Allowing underwater seismic surveys for oil and gas to be conducted off the U.S. Mid-Atlantic and Southeast coasts could pose a substantial threat to one of the world's most critically endangered whale species, a group of leading marine scientists say.
In an open letter sent today to President Obama, the 27 scientists—including three from Duke University—cite evidence indicating that the North Atlantic right whale, whose population was most recently estimated at less than 500 animals, may now be declining in numbers.
Right whales communicate and navigate primarily by sound. They give birth and nurse their young from December through March each year in the relatively warm waters off the southeastern U.S. coast, primarily Georgia and Florida.
Exposing the whales to high-decibel industrial underwater airgun surveys in coastal waters between Delaware and Florida could represent a "tipping point" for the dwindling species, the scientists write, and "substantially increase the risk that the population will slip further into decline and jeopardize its survival."
"The North Atlantic right whale relies heavily on a fundamental behavior: the ability of whales to communicate with one another using sound," said Doug Nowacek, Repass-Rodgers Chair of Marine Conservation Technology at Duke. "The noise generated by seismic airguns, particularly along the urbanized U.S. East Coast, could jeopardize critical communications, such as vocally mediated mother-calf contact."
The scientists urge the Obama Administration to defer issuing any permits for airgun surveys in the regions' waters until after NOAA's next status report on the health and size of the North Atlantic right whale population is released in 2017.
Scientists at the Cornell Lab or Ornithology, the New England Aquarium, Woods Hole Oceanographic Institution, the Wildlife Conservation Society and other research universities and environmental NGOs also signed the letter.
Last month, the Obama Administration announced it would delay issuing oil and gas leases in Mid-Atlantic and Southeast waters for the next five years, but seismic surveys—which are used by industry to locate underwater fossil fuel deposits for future extraction—may continue. Companies have already applied to survey as much as 90,000 miles of ocean floor off the East Coast.
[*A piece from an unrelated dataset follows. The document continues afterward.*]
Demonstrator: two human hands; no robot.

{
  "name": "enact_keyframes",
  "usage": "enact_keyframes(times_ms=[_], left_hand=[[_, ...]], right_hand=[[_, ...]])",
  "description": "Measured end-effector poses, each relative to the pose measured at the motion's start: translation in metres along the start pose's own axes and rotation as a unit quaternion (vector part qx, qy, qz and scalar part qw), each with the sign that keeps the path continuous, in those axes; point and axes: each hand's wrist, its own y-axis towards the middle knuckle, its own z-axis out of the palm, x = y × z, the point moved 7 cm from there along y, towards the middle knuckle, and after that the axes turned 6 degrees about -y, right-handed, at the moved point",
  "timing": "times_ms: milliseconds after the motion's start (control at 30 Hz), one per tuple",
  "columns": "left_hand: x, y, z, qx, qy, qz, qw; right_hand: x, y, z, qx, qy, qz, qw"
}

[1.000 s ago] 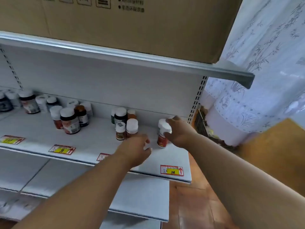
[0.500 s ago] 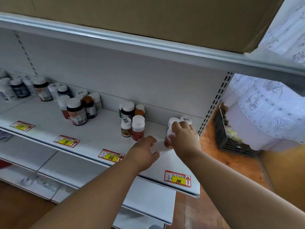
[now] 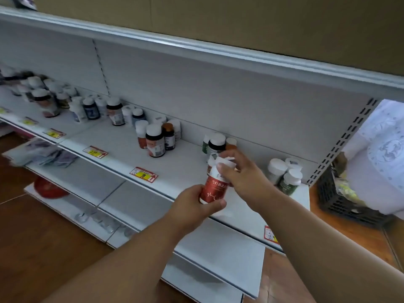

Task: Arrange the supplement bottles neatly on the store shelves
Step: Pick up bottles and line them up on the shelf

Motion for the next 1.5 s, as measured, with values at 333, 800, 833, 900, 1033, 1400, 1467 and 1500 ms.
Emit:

Seismic survey impulses are among the loudest noises humans put into the oceans, and in some cases can be detected more than 2,500 miles away. At 260 decibels, the noise generated by the air guns roughly approximates the noise at the epicenter of a grenade blast and would easily cause the rupture of the human eardrum. Noise created by the surveys can mask sounds right whales and other species rely on to communicate, navigate, find food or avoid predators. Long-term exposure to the noise can also lead to chronic stress and disorientation in animals, and auditory damage.
"All of this is undetectable to someone at the surface, but the underwater impact and disturbance from these activities can be devastating to ocean life, especially for species such as the North Atlantic right whale," said Christopher Clark, senior scientist at the Cornell Lab of Ornithology Bioacoustics Research Program.
The surveys will "disproportionally affect the most vulnerable members of the population: mothers and calves," said Scott Kraus, vice president of research at the New England Aquarium.
Most surveys discharge their airguns approximately every 9 to 11 seconds and may continue, almost nonstop, for weeks or months on end. In some cases, animals could be subjected to concurrent pulses from overlapping surveys.
The impact of chronic exposure to these sounds often exceeds the projected short-term impacts regulatory agencies currently use to set acceptable sound-exposure levels, Nowacek said. Any meaningful environmental assessment of airgun surveys in the Atlantic must evaluate the cumulative impacts on the whales' health and reproductive rates over time, he said.
In addition to Nowacek, other Duke scientists who signed the letter are Andrew J. Read, Stephen Toth Professor of Marine Biology, and Caroline Good, adjunct research professor. All three are on the faculty at Duke's Nicholas School of the Environment. Nowacek also holds a joint appointment at the Pratt School of Engineering.
The North Atlantic right whale is designated as critically endangered on the International Union for the Conservation of Nature's Red List and is protected in U.S. waters by the Endangered Species Act and the Marine Mammal Protection Act.
It was nearly hunted to extinction by commercial whaling. Today, its greatest threats include accidental collisions with large ships, entanglements with commercial fishing gear and ropes, and, increasingly, the disruption of its essential behaviors by noise pollution.
"Even with the proposal for oil and gas drilling off the table, seismic surveys are still of great concern and could jeopardize the long-term survival of this whale species," said Howard Rosenbaum, director of the Wildlife Conservation Society's Ocean Giants Program.